Adult Ethanol Self-Administration

From age P55 until P71, the animals were not exposed to any limited – access sessions, but were handled 3 times per week. Following the two-week break, the animals (now adults) were allowed to consume sweetened ethanol solutions; however, the sweetener was gradually removed from the solution (adapted from Samson, 1986) until only 10% ethanol (10E) was being consumed. In contrast to the adolescent phase of the experiment, the adult animals were exposed to 30 minutes of two-bottle (ethanol and water) self-administration sessions in a cage identical to the home cage that was divided into equal compartments by a Plexiglas partition. Under the two-bottle conditions, the bottle position was alternated daily to avoid any position bias. The limited – access sessions continued until the animals were age P104 and were comprised of the following solutions: 10S10E (2 days), 5S10E (3 days), 2.5S10E (5 days), and 10E (14 days). Following the 14 sessions of 10E, a subcutaneous (SC) vehicle (i.e., saline) injection was administered to the animals. This was done to confirm that the injection procedure itself did not alter (e.g., reduce) the animal's consumption behavior. Once it was determined that the vehicle injection did not alter the behavior of the animals, pharmacological challenges with naltrexone were initiated.

Naltrexone Challenge

Once the adult animal's 10E self-administration behavior was stable, naltrexone (0.0, 0.025, 0.1 and 0.4 mg/kg) was administered according to a Latin square-design. Naltrexone was administered (SC) 30 minutes prior to the ethanol (10E) self-administration sessions and following the injections, the animals were placed in the drinking cages with partitions until the 30 minute self-administration session began. Following the session, the animals were returned to the vivarium. In all cases, there were at least two days in between each naltrexone challenge and the animals were allowed to self-administer ethanol on those intervening days.

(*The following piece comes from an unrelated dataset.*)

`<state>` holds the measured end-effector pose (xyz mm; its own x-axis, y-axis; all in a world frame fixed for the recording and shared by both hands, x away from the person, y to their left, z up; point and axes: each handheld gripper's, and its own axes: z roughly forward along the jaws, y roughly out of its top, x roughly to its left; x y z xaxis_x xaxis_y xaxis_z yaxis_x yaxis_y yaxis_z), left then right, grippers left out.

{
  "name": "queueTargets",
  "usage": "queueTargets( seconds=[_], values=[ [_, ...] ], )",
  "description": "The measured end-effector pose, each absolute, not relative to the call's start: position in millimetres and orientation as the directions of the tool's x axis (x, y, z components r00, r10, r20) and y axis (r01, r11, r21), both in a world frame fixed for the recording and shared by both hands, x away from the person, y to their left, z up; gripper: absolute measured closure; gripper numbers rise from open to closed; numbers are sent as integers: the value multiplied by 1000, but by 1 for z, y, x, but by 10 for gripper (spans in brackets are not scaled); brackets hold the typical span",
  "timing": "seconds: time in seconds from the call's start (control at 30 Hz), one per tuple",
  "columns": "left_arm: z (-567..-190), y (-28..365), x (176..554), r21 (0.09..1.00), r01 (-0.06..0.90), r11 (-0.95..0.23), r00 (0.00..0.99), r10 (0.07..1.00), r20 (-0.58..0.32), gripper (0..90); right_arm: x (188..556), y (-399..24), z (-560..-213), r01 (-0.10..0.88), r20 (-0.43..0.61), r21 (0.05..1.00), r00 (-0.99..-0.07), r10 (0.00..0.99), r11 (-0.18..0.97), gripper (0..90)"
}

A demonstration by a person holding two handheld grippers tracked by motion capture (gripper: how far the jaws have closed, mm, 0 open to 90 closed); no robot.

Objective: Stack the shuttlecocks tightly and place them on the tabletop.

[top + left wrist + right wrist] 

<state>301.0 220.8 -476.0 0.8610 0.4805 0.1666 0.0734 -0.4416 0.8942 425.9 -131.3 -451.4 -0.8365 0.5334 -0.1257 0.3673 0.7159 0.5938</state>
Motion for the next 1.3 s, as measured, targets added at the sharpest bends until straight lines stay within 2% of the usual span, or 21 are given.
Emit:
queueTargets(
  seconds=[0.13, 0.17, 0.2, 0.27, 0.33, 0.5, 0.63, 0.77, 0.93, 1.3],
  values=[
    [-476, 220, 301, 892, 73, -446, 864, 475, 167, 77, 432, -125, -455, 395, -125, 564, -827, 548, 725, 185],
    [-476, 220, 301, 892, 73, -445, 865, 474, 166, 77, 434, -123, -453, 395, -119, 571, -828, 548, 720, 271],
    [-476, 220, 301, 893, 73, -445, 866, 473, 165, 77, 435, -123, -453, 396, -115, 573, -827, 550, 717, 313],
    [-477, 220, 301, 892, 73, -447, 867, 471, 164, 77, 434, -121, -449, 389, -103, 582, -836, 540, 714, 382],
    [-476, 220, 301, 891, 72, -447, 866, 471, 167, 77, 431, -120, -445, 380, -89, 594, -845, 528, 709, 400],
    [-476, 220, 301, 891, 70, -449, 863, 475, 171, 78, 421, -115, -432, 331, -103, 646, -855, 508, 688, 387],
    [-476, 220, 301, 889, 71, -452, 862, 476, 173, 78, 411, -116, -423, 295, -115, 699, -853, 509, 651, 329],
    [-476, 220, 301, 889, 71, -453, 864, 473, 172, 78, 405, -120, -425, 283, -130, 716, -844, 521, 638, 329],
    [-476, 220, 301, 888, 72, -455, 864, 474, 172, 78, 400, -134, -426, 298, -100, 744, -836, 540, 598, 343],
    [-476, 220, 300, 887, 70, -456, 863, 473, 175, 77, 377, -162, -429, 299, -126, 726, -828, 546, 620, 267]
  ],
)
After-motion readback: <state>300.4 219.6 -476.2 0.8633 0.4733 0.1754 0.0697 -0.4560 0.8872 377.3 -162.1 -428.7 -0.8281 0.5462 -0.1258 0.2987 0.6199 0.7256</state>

95 % ethanol (Gold Shield Chemicals, Hayward, CA) was diluted with tap water to the appropriate concentration (w/v). Naltrexone HCl (Sigma Chemicals, St. Louis, MO) was soluble in 0.9% physiological saline and injected in a volume of 1ml/kg.

Data Analysis

Ethanol consumption controlled for by weight (g/kg) during the adolescent ethanol acquisition phase, adult sucrose fade-out and baseline 10E self-administration phase was analyzed using a mixed-model two-way analysis of variance (ANOVA). Water consumption (g/kg) during the adult baseline 10E consumption session was also analyzed using a mixed-model two-way ANOVA. In these analyses, the between-subjects factor was adolescent condition (i.e., runway or yoked – control) with ethanol intake (g/kg) or water intake (g/kg) over the various sessions as the repeated measure. If assumptions of sphericity were not met, the Greenhouse-Geisser correction was used to adjust the degrees of freedom in order to establish more conservative F-test critical values for the analysis.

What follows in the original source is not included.